Normalizing flow sampling with Langevin dynamics in the latent space

Normalizing flows (NF) use a continuous generator to map a simple latent (e.g. Gaussian) distribution, towards an empirical target distribution associated with a training data set. Once trained by minimizing a variational objective, the learnt map provides an approximate generative model of the target distribution. Since standard NF implement differentiable maps, they may suffer from pathological behaviors when targeting complex distributions. For instance, such problems may appear for distributions on multi-component topologies or characterized by multiple modes with high probability regions separated by very unlikely areas. A typical symptom is the explosion of the Jacobian norm of the transformation in very low probability areas. This paper proposes to overcome this issue thanks to a new Markov chain Monte Carlo algorithm to sample from the target distribution in the latent domain before transporting it back to the target domain.

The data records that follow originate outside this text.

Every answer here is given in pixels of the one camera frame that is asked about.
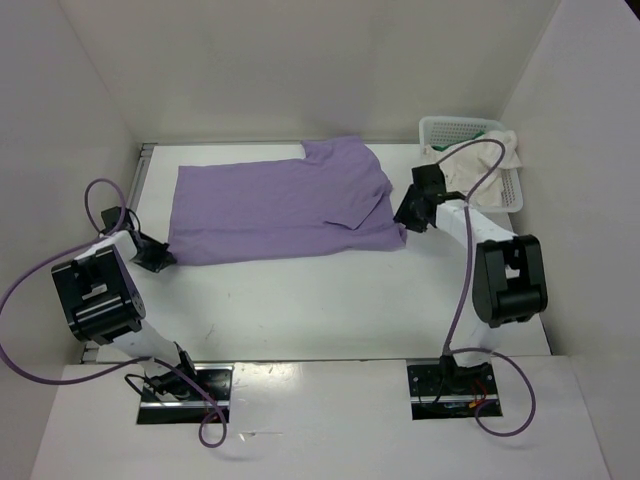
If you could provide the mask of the purple t shirt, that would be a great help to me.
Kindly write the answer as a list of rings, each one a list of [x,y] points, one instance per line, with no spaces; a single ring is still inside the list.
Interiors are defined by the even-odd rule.
[[[355,136],[305,141],[298,159],[182,166],[169,223],[181,265],[395,251],[392,184]]]

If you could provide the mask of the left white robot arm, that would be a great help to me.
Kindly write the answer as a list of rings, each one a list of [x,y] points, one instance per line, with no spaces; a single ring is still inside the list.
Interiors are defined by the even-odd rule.
[[[200,376],[188,353],[147,320],[130,265],[159,273],[177,263],[167,243],[141,232],[136,214],[122,207],[101,212],[99,241],[51,269],[71,333],[80,341],[111,345],[131,358],[143,357],[148,388],[162,399],[194,396]]]

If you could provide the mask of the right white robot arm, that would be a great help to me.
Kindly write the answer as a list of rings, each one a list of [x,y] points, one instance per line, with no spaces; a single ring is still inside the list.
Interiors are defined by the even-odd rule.
[[[412,169],[412,183],[394,221],[424,233],[434,227],[466,251],[465,274],[453,319],[439,359],[439,382],[450,393],[468,387],[498,345],[495,332],[530,321],[548,305],[540,241],[516,235],[473,208],[460,192],[446,190],[435,164]],[[464,306],[471,302],[478,325],[470,343],[451,347]]]

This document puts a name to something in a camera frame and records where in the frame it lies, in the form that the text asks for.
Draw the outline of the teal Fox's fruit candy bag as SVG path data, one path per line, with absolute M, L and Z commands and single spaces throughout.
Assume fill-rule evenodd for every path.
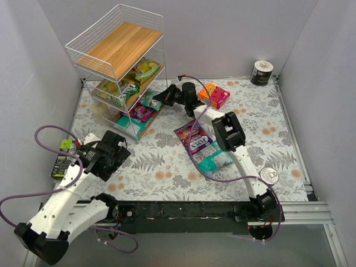
M 147 90 L 140 98 L 140 104 L 158 111 L 161 108 L 162 103 L 160 101 L 154 100 L 154 96 L 157 94 L 158 92 L 156 91 Z

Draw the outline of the red orange candy box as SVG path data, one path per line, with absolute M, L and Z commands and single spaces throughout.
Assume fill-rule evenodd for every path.
M 221 109 L 230 97 L 230 92 L 215 85 L 208 83 L 206 89 L 202 89 L 198 94 L 198 99 L 204 103 L 211 103 L 211 106 L 217 110 Z

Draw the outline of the green yellow Fox's candy bag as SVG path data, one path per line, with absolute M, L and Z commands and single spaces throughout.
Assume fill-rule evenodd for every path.
M 129 71 L 129 75 L 140 84 L 143 84 L 150 77 L 155 75 L 160 68 L 161 65 L 159 63 L 143 57 Z
M 103 80 L 92 90 L 92 93 L 103 100 L 107 100 L 112 105 L 124 108 L 129 98 L 138 94 L 139 91 L 139 84 L 123 78 L 119 83 Z

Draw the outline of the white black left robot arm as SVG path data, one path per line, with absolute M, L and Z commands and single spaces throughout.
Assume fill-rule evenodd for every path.
M 41 210 L 29 221 L 18 223 L 14 234 L 25 248 L 49 265 L 58 263 L 70 243 L 98 221 L 118 222 L 118 201 L 101 193 L 71 215 L 81 195 L 97 179 L 107 181 L 129 157 L 126 139 L 110 130 L 102 139 L 94 134 L 85 137 L 76 156 L 81 163 L 70 163 L 60 191 L 52 194 Z

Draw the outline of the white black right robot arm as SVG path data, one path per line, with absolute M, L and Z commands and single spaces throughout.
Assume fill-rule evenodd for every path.
M 267 177 L 258 176 L 258 172 L 248 154 L 246 136 L 243 128 L 234 112 L 222 113 L 219 111 L 225 103 L 229 93 L 220 87 L 211 89 L 211 85 L 203 87 L 204 93 L 196 93 L 192 82 L 180 82 L 171 84 L 164 92 L 153 97 L 166 106 L 175 103 L 183 105 L 187 115 L 194 119 L 188 135 L 187 150 L 193 159 L 192 152 L 198 149 L 191 140 L 193 131 L 199 121 L 213 127 L 214 135 L 219 148 L 226 152 L 238 168 L 241 177 L 231 181 L 244 180 L 251 201 L 251 213 L 256 219 L 271 217 L 274 209 L 278 209 L 279 220 L 283 220 L 283 210 L 273 185 L 278 181 L 270 172 Z

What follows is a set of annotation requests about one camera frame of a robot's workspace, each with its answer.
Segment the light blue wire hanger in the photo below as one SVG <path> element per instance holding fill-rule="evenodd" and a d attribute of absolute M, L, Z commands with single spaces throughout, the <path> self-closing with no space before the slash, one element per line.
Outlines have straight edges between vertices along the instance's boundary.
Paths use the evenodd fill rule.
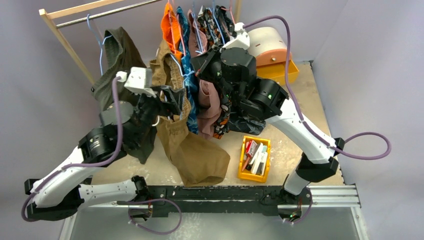
<path fill-rule="evenodd" d="M 199 92 L 200 85 L 195 75 L 194 68 L 191 65 L 190 56 L 184 55 L 178 62 L 173 54 L 171 59 L 177 65 L 177 73 L 183 78 L 182 86 L 185 88 L 185 94 L 189 103 L 188 122 L 197 122 L 199 113 Z"/>

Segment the tan brown shorts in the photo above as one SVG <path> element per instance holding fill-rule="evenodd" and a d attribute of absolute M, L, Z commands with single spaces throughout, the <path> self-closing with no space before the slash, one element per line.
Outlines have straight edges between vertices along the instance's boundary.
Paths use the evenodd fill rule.
<path fill-rule="evenodd" d="M 162 40 L 156 58 L 149 63 L 153 85 L 166 85 L 177 90 L 183 88 L 183 77 L 177 72 L 177 64 L 171 51 Z M 177 168 L 183 185 L 203 187 L 221 183 L 227 173 L 229 154 L 217 144 L 189 131 L 187 126 L 190 105 L 183 99 L 182 115 L 161 117 L 157 136 L 168 160 Z"/>

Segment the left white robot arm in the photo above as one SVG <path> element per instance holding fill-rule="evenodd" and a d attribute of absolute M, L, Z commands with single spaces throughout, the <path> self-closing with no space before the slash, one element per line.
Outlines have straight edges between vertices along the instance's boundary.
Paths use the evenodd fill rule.
<path fill-rule="evenodd" d="M 21 217 L 27 222 L 59 221 L 97 204 L 118 201 L 142 205 L 150 200 L 142 176 L 101 185 L 88 184 L 87 180 L 131 151 L 141 149 L 159 118 L 182 112 L 184 94 L 184 89 L 166 85 L 143 88 L 132 104 L 119 100 L 118 91 L 113 89 L 113 103 L 99 115 L 101 125 L 87 133 L 48 175 L 25 181 L 27 199 Z"/>

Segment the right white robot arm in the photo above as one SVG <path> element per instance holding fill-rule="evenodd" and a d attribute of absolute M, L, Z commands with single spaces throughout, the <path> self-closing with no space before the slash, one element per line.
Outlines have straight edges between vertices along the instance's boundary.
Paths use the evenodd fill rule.
<path fill-rule="evenodd" d="M 211 48 L 190 63 L 198 78 L 216 84 L 244 115 L 273 125 L 302 150 L 300 162 L 280 191 L 284 202 L 294 203 L 308 184 L 336 173 L 339 163 L 335 156 L 345 141 L 325 134 L 299 113 L 294 98 L 277 82 L 259 77 L 256 58 L 247 50 Z"/>

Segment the blue patterned shorts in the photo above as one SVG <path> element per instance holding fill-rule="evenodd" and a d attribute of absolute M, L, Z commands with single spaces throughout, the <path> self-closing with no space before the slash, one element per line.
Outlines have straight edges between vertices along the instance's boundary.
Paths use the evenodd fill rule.
<path fill-rule="evenodd" d="M 184 16 L 183 9 L 178 6 L 176 9 L 176 18 L 180 27 L 180 43 L 178 50 L 182 52 L 181 65 L 185 75 L 183 85 L 186 89 L 186 96 L 190 103 L 190 111 L 187 118 L 188 130 L 194 134 L 199 133 L 197 120 L 197 97 L 199 93 L 199 84 L 194 75 L 194 69 L 190 63 L 191 54 L 189 51 L 190 29 L 187 18 Z"/>

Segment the pink shorts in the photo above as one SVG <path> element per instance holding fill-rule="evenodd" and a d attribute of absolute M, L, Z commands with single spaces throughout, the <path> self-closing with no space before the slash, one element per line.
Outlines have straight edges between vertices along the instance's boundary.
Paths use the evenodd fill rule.
<path fill-rule="evenodd" d="M 187 17 L 190 26 L 188 49 L 190 56 L 194 58 L 206 51 L 207 38 L 206 34 L 200 30 L 200 23 L 195 19 L 195 15 L 191 9 L 187 11 Z M 198 134 L 209 140 L 214 135 L 214 125 L 221 114 L 222 108 L 218 91 L 214 84 L 202 79 L 198 79 L 198 84 Z"/>

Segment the orange black patterned shorts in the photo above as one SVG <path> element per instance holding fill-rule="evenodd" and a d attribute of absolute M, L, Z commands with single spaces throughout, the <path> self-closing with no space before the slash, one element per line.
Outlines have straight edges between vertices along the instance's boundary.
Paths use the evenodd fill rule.
<path fill-rule="evenodd" d="M 202 7 L 197 15 L 200 23 L 200 31 L 206 36 L 206 49 L 223 46 L 229 42 L 233 36 L 233 22 L 228 18 L 223 6 L 216 5 L 214 8 Z M 229 131 L 227 123 L 229 121 L 231 103 L 221 90 L 217 90 L 221 112 L 214 123 L 213 137 L 221 139 Z"/>

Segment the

The approach relies on a Metropolis adjusted Langevin algorithm (MALA) whose dynamics explicitly exploits the Jacobian of the transformation. Contrary to alternative approaches, the proposed strategy preserves the tractability of the likelihood and it does not require a specific training. Notably, it can be straightforwardly used with any pre-trained NF network, regardless of the architecture. Experiments conducted on synthetic and high-dimensional real data sets illustrate the efficiency of the method.